» The data
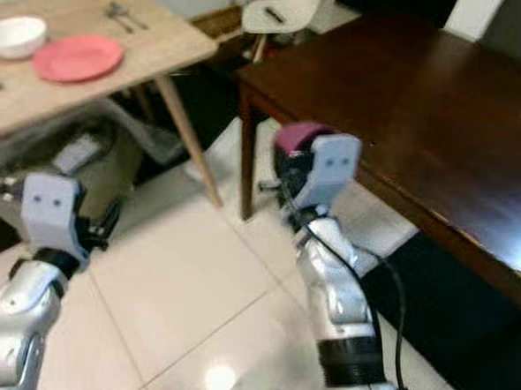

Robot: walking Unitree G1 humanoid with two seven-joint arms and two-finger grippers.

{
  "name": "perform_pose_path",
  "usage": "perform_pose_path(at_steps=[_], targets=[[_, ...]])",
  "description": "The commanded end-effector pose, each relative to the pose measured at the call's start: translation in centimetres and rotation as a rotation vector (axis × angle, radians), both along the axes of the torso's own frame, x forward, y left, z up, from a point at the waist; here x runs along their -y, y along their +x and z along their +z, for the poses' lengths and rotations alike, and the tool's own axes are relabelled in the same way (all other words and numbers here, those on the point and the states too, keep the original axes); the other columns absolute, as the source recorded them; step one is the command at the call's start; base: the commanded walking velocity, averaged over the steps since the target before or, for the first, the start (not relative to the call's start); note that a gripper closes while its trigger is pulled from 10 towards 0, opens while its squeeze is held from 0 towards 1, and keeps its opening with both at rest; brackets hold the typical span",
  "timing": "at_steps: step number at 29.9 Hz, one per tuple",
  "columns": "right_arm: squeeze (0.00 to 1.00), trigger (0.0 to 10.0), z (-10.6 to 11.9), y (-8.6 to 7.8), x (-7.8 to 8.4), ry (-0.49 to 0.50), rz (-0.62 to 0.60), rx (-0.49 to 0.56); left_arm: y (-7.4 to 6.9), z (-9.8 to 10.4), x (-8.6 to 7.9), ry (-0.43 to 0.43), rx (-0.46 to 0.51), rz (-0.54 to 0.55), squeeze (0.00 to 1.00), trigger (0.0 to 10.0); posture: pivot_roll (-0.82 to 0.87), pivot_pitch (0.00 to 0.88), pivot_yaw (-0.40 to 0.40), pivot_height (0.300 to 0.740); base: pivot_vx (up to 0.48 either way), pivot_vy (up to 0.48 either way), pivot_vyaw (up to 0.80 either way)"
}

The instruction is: Setting the table

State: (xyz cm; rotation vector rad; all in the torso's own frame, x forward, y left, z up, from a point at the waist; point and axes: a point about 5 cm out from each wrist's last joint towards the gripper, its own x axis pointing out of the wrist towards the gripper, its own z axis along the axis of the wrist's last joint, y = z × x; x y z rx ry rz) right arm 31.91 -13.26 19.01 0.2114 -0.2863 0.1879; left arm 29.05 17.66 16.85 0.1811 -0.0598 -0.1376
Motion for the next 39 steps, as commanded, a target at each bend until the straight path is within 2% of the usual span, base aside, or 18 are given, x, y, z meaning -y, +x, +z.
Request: perform_pose_path(at_steps=[1,4,6,8,12,25,39], targets=[[0.0,10.0,-0.1,0.1,1.4,0.022,-0.056,-0.008,0.0,-0.4,0.3,0.004,-0.021,-0.01,0.0,10.0,-0.03,0.05,0.043,0.74,0.454,0.0,0.41],[0.0,10.0,0.3,0.5,2.7,0.067,-0.087,-0.002,0.0,-0.4,0.2,0.007,-0.02,-0.009,0.0,10.0,-0.03,0.05,0.043,0.74,0.454,0.0,0.0],[0.0,10.0,0.4,0.5,2.9,0.074,-0.09,0.002,0.0,-0.4,0.2,0.007,-0.02,-0.008,0.0,10.0,-0.03,0.048,0.044,0.74,0.454,0.0,0.0],[0.0,10.0,1.0,0.7,4.0,0.107,-0.111,0.02,0.1,-0.4,0.2,0.008,-0.019,-0.007,0.0,10.0,-0.03,0.047,0.044,0.74,0.452,0.0,0.0],[0.0,10.0,1.2,0.7,4.6,0.115,-0.122,0.029,0.1,-0.4,0.2,0.009,-0.018,-0.008,0.0,10.0,-0.03,0.047,0.044,0.74,0.455,0.0,0.0],[0.0,10.0,1.6,0.9,5.1,0.142,-0.132,0.051,0.2,-0.3,0.1,0.013,-0.016,-0.009,0.0,10.0,-0.02,0.033,0.047,0.74,0.454,0.0,0.0],[0.0,10.0,2.1,1.0,5.0,0.11,-0.122,0.075,0.3,-0.2,0.1,0.015,-0.009,-0.007,0.0,10.0,-0.02,0.031,0.047,0.74,0.454,0.0,0.0]])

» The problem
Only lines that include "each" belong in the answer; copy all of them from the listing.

» Written answer
  "description": "The commanded end-effector pose, each relative to the pose measured at the call's start: translation in centimetres and rotation as a rotation vector (axis × angle, radians), both along the axes of the torso's own frame, x forward, y left, z up, from a point at the waist; here x runs along their -y, y along their +x and z along their +z, for the poses' lengths and rotations alike, and the tool's own axes are relabelled in the same way (all other words and numbers here, those on the point and the states too, keep the original axes); the other columns absolute, as the source recorded them; step one is the command at the call's start; base: the commanded walking velocity, averaged over the steps since the target before or, for the first, the start (not relative to the call's start); note that a gripper closes while its trigger is pulled from 10 towards 0, opens while its squeeze is held from 0 towards 1, and keeps its opening with both at rest; brackets hold the typical span",
State: (xyz cm; rotation vector rad; all in the torso's own frame, x forward, y left, z up, from a point at the waist; point and axes: a point about 5 cm out from each wrist's last joint towards the gripper, its own x axis pointing out of the wrist towards the gripper, its own z axis along the axis of the wrist's last joint, y = z × x; x y z rx ry rz) right arm 31.91 -13.26 19.01 0.2114 -0.2863 0.1879; left arm 29.05 17.66 16.85 0.1811 -0.0598 -0.1376
Motion for the next 39 steps, as commanded, a target at each bend until the straight path is within 2% of the usual span, base aside, or 18 are given, x, y, z meaning -y, +x, +z.

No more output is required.